DIRECTIONS FOR THIS TASK: Exactly reproduce the lines from the line containing "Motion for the" to the end of the data below, inclusive, and nothing else.
**** SUPPLIED MATERIAL ****
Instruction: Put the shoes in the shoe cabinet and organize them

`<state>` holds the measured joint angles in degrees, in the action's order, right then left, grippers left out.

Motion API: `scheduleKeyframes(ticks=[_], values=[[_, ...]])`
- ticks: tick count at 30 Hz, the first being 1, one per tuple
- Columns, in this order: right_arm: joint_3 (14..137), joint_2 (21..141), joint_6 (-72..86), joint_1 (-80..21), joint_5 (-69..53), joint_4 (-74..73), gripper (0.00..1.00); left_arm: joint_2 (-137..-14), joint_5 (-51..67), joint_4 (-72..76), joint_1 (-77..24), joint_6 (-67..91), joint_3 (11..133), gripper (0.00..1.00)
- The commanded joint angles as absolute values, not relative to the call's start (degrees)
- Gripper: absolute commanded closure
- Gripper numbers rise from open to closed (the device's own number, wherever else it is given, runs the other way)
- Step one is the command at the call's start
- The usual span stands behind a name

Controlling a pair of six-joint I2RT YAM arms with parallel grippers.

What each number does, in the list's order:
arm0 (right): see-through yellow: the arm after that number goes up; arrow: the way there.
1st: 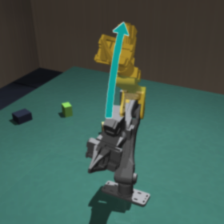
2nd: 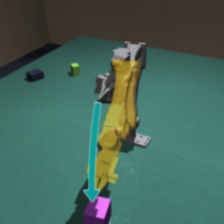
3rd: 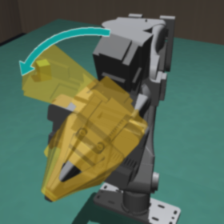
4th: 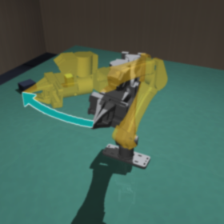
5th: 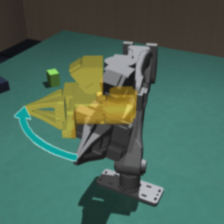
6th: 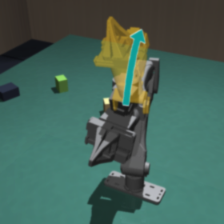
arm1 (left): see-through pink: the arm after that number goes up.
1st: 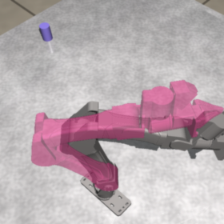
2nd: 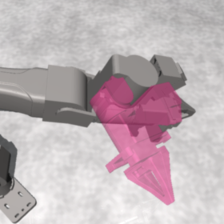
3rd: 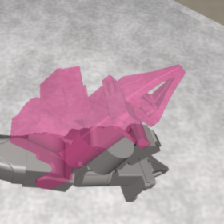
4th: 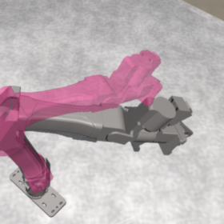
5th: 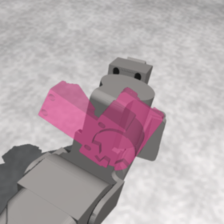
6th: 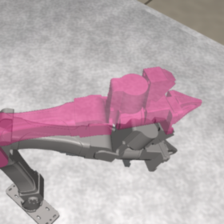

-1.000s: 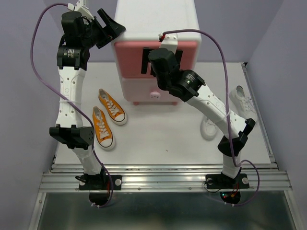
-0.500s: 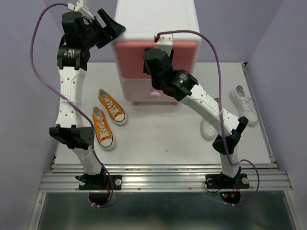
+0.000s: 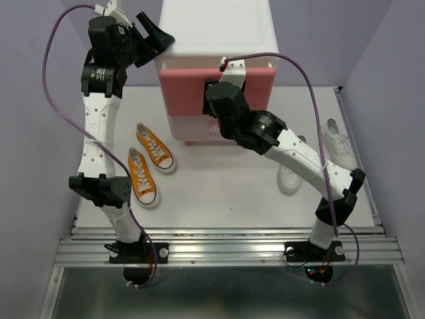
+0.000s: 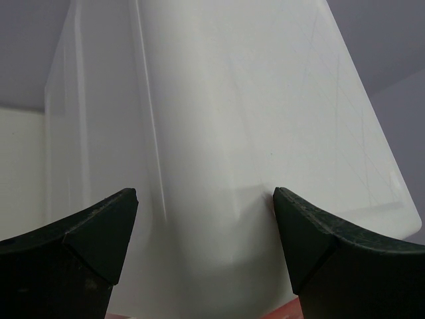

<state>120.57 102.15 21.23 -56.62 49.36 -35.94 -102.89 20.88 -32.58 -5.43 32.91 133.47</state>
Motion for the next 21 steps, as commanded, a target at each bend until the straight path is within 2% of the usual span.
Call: scheduleKeyframes(ticks=[1,21], values=[[118.5,96.9,27.2,-61.3,47.8,-37.3,0.98,-104.6,16.0,-42.4,-5.3,28.6,130.6,0.07],[117.3,92.0,51.3,-77.2,48.1,-62.0,0.99,-103.2,8.4,-43.5,-6.4,28.4,126.3,0.07]])
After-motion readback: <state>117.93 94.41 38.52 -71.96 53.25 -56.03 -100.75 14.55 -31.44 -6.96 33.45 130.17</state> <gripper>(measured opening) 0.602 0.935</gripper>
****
FINISHED EXERCISE:
Motion for the next 21 steps, as commanded, a target at each bend until the straight path is within 2% of the usual span.
Call: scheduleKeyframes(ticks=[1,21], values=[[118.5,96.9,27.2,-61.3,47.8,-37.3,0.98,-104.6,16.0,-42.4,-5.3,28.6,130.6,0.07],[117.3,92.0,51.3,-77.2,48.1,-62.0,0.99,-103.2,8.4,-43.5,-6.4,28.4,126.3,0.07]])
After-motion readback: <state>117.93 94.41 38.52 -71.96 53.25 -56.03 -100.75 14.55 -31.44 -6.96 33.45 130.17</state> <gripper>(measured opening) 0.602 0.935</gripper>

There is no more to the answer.